Haglofs AB, Complaint 168

CONCERNING LABOUR STANDARDS
Payment of a living wage Safe and healthy working conditions Legally binding employment relationship
STATUS
Evaluation of the complaint
DATE
2015-10-23

The complainant, KTC Limited (KTC), claimed that Haglöfs Scandinavia AB (Haglöfs) failed to provide enough advance notice of its intention to cancel production. The complainant claims that this late order cancellation left a significant gap in production that is very difficult to fill. This production gap left KTC unable to work towards better compliance with FWF’s Code of Labour Practices and could necessitate lay-offs of workers.

Findings and conclusions

The complainant, KTC Limited (KTC), claimed that Haglöfs Scandinavia AB (Haglöfs) failed to provide enough advance notice of its intention to cancel production. The complainant claims that this late order cancellation left a significant gap in production that was very difficult to fill. This production gap left KTC unable to work towards better compliance with FWF’s Code of Labour Practices and could even lead to worker lay-offs.

KTC Limited is an active supplier of Haglöfs, both members of FWF.

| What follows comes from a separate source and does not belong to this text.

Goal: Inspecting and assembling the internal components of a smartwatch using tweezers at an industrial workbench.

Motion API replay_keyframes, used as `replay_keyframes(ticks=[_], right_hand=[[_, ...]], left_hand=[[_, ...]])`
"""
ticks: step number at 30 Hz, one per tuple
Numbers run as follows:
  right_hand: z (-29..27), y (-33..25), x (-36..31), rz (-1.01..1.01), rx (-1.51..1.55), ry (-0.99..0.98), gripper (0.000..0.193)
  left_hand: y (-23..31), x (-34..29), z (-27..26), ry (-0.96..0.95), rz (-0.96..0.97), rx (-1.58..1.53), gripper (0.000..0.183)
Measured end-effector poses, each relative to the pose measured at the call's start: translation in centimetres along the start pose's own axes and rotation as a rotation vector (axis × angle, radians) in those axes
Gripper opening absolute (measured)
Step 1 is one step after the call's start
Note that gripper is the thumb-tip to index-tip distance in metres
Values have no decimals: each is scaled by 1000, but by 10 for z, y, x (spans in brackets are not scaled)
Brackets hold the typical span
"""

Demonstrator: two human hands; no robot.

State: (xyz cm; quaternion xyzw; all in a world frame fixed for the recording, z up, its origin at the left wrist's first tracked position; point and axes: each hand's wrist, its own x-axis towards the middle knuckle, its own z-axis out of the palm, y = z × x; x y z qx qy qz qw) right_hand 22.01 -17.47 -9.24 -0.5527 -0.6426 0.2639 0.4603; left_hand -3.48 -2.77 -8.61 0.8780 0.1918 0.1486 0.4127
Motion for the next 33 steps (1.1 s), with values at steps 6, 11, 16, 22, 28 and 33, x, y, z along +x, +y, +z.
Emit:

Because the case focuses on the purchasing practices of one of FWF’s member brands with in relation to one of FWF’s factory members, FWF decided to seek the input of an independent garment industry expert for assistance in the analysis of the complaint.

This independent expert studied the documentation provided by both parties and provided a list of additional questions to each party. Based on this research, it seems clear from the information provided that an irretrievable breakdown in relationship seems to have occurred between Haglöfs and KTC. The facts point to a significant failure in communication and understanding between the parties.

Based on the findings and conclusions as drawn by the independent garment industry expert, FWF concludes that Haglöfs was detrimental to its and FWF’s shared goal of improved working conditions at its supplier KTC when it made the decision to pull its orders for FW2016 at a relatively late stage.

At the same time, KTC should have been alerted to potential problems with Haglöfs production when it received only 4 carry-over styles for FW2016 and could potentially have acted in a more proactive manner and inquired about Haglöfs’ and its partnership.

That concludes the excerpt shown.